43

The city bus smells of human sweat and greasy food. Grace had to help Knox climb up into it. Now that they’re seated, Knox has no intention of ever getting up again.

Neither he nor Grace was willing to risk a taxi. Walking any sort of distance was out of the question. The Alzer Hotel is off limits. They ride the bus to have somewhere to be, like the homeless, and receive their share of stares from the predominantly Turkish passengers. The driver has taken to watching them in his oversized mirror.

“So, we wait,” Grace says. As if they’ve done something else in the past ninety minutes. Knox dozes in and out, grateful for her presence and for the drugs running through his system.

“I’ve been thinking,” he says, coming awake.

She dismisses this as delirium.

“Given the circumstances, the complexities, there’s no reason for two of us—”

“You are delirious. Go back to sleep.”

“Plans change based on the conditions. These are unusual conditions.”

“I know where you are going with this. No chance, John. None. We wait for the text or the call. We do this together.”

“As what, martyrs? Why?”

“The plan has not changed. Two of us in the room with him for five minutes. We hand over the Harmodius. We go home.”

“I don’t like going home. Home is what got me into this.” She can see he regrets his words, but his tongue is loose. “Sarge pushes whatever buttons are required to get what he wants. Same as anyone else.”

“Tommy?”

“A new medication. Did I tell you?” He looks delirious. She should have let him go back to sleep. But she can’t control her curiosity. Wonders if it’s an asset or a liability.

“Expensive,” she says.

“Insanely so. Yeah. I must have told you.”

“You are a good man. A good brother. You must not equate Tommy with—”

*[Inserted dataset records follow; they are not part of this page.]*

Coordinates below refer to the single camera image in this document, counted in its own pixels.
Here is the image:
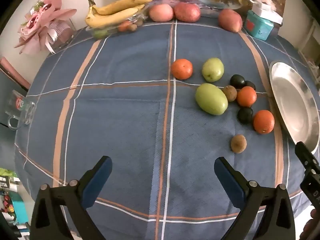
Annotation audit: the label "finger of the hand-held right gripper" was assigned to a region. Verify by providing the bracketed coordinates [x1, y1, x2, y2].
[295, 141, 320, 175]

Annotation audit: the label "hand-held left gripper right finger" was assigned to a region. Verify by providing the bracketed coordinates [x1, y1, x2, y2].
[214, 157, 296, 240]

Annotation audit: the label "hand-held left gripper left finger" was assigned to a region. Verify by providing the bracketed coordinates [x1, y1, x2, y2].
[30, 156, 112, 240]

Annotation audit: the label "orange tangerine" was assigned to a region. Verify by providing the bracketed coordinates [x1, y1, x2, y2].
[237, 86, 257, 107]
[171, 59, 193, 80]
[253, 110, 275, 134]

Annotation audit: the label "silver metal plate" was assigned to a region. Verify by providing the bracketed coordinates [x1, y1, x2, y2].
[269, 61, 320, 155]

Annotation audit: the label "large green mango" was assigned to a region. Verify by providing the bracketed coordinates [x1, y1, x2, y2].
[195, 83, 229, 116]

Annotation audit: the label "person's right hand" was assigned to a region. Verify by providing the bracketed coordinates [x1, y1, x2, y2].
[299, 208, 320, 240]

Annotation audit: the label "blue plaid tablecloth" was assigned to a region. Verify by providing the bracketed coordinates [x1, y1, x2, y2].
[14, 17, 320, 240]

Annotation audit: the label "teal container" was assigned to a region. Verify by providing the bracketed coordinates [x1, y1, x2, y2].
[12, 200, 28, 225]

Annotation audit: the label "clear glass mug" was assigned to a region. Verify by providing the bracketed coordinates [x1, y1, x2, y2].
[5, 90, 37, 130]

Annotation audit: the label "white shelf unit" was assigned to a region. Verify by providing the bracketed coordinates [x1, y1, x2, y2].
[297, 15, 320, 68]

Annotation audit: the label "small green mango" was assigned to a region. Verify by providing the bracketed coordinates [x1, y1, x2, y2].
[202, 57, 225, 82]

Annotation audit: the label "teal box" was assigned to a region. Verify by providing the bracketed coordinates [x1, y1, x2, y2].
[246, 10, 273, 41]

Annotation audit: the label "brown wooden furniture edge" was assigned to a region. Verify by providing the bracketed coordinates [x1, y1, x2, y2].
[0, 57, 31, 91]

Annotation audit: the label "white desk lamp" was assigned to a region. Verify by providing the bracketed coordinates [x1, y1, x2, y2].
[246, 0, 283, 24]

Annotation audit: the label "small orange fruit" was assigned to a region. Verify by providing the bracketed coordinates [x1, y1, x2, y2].
[118, 21, 132, 32]

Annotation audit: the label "yellow banana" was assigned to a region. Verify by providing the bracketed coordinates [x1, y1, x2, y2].
[92, 0, 153, 15]
[86, 0, 139, 28]
[124, 4, 145, 12]

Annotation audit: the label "pink flower bouquet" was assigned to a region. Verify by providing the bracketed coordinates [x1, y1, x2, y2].
[14, 0, 78, 55]

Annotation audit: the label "clear plastic tray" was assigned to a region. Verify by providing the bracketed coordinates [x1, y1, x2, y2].
[86, 5, 151, 39]

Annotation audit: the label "dark red apple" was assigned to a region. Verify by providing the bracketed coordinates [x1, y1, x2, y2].
[174, 3, 201, 22]

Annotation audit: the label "pale red apple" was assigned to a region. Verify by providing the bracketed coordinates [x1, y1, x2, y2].
[149, 4, 174, 22]

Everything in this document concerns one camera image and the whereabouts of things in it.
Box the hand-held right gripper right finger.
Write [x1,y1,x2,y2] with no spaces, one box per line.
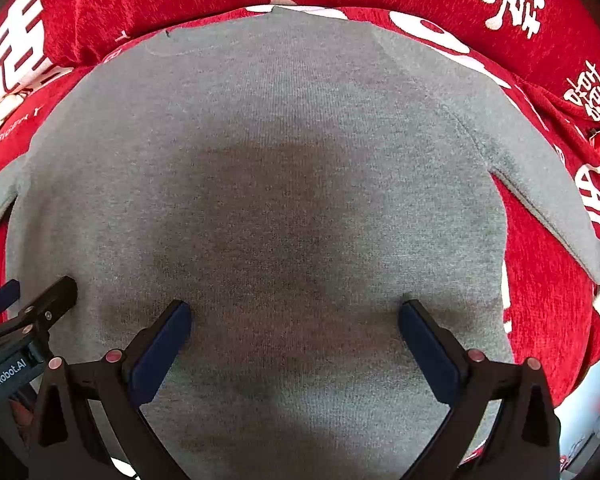
[399,300,562,480]

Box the red printed sofa seat cover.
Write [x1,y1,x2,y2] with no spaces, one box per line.
[0,5,600,466]

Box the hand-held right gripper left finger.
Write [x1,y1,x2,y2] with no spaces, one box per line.
[27,300,194,480]

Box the grey knit sweater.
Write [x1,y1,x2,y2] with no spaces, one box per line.
[0,5,600,480]

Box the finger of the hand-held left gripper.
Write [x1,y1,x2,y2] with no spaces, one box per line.
[0,276,78,361]
[0,280,21,319]

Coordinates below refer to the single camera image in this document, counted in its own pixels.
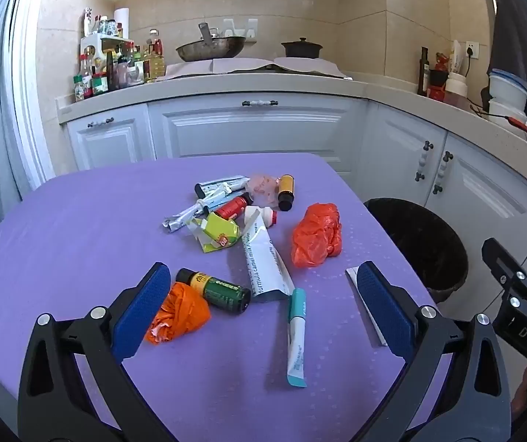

“I’m a fraud. I’m the Harmodius. I look like the real thing, test like the real thing, but I’m a copy. An old copy.”

“You should sleep.”

“Do I do this work out of benevolence? Brotherliness? No. I do this because it takes me away from all of the shit back there. I live for this.” He touches his cap and the wound beneath it. “I don’t want to die. Far from it. But this shit matters. You know? You realize that, right, Grace? This shit matters.”

He’s drunk on the medication. Adorable, in an oversized, testosterone-laced kind of way. “She sure as shit better deliver it as promised,” he mutters, and appears to doze off.

Besim is tasked with watching Victoria, who controls the Harmodius. Grace is unconcerned. She studies him, feeling honored he would share such things with her, whether the drugs or not. His relationship with his brother is as complex as hers with her father. She feels close to Knox and knows that it’s unhealthy; but so is vodka, and that never stops her.

Twenty minutes pass. She has no idea where they are. It’s late afternoon, the sidewalks crowded once more. She catches a glimpse of the Bosphorus and reorients herself.

“We’re traveling northeast toward the university,” Knox says, his eyes still closed.

She doesn’t understand how he does these things, worries it’s what separates successful field agents from wannabes like herself. Admires and resents him at the same time.

“It’s bus 61-B,” he says, as if reading her mind. “Did you think the choice was random?”

She did, in fact, but she’s loath to admit it.

“Tepebasi to Taksim,” he quotes. “Gets us close to the river. The meet will take place on the Asian side in an area where Westerners like me can be more easily spotted.”

If Knox is the target of a kill order, this is risky territory.

Under Besim’s watchful eye, Victoria has returned the Harmodius to the Alzer Hotel’s bellman storage. When the remainder of the payment is deposited into escrow, Grace will be with Knox to vet the sourcing — requiring at least five minutes while in his company.

Given the okay, Victoria will meet one of the Iranian guards and pass along the claim tag. The moment the Harmodius is in the guard’s possession, she and Knox are nothing but witnesses. Dulwich has made no allowance for an exit strategy, a fact his conversation with Grace did nothing to change. Knox’s safety relies on no one being followed to the meet and on no connection existing between Mashe and whoever killed Ali.

“Makes things interesting, doesn’t it?”

He’s been reading her mind. Again.

“Don’t worry so much,” he says.

“You can barely walk, certainly not run.”

“Never discount the miracles of modern medicine. Believe me, I feel very good right now.”

“You are doped.”

“Umm.” He closes his eyes again.

Grace wants to doubt him, to question him, but entreats herself to listen and learn. Dulwich has a dozen men and three women at his disposal, all contractors for Rutherford Risk. He subcontracts Knox for the intangibles. If she’s smart, she can learn from Knox’s arrogance. His relentless efforts to set himself apart from the status quo run contrary to her Chinese heritage and training. If she’s to become like him, it will require a personality change, a psychic shift that’s well out of reach. She sags back into the uncomfortable, slippery plastic bench, discouraged.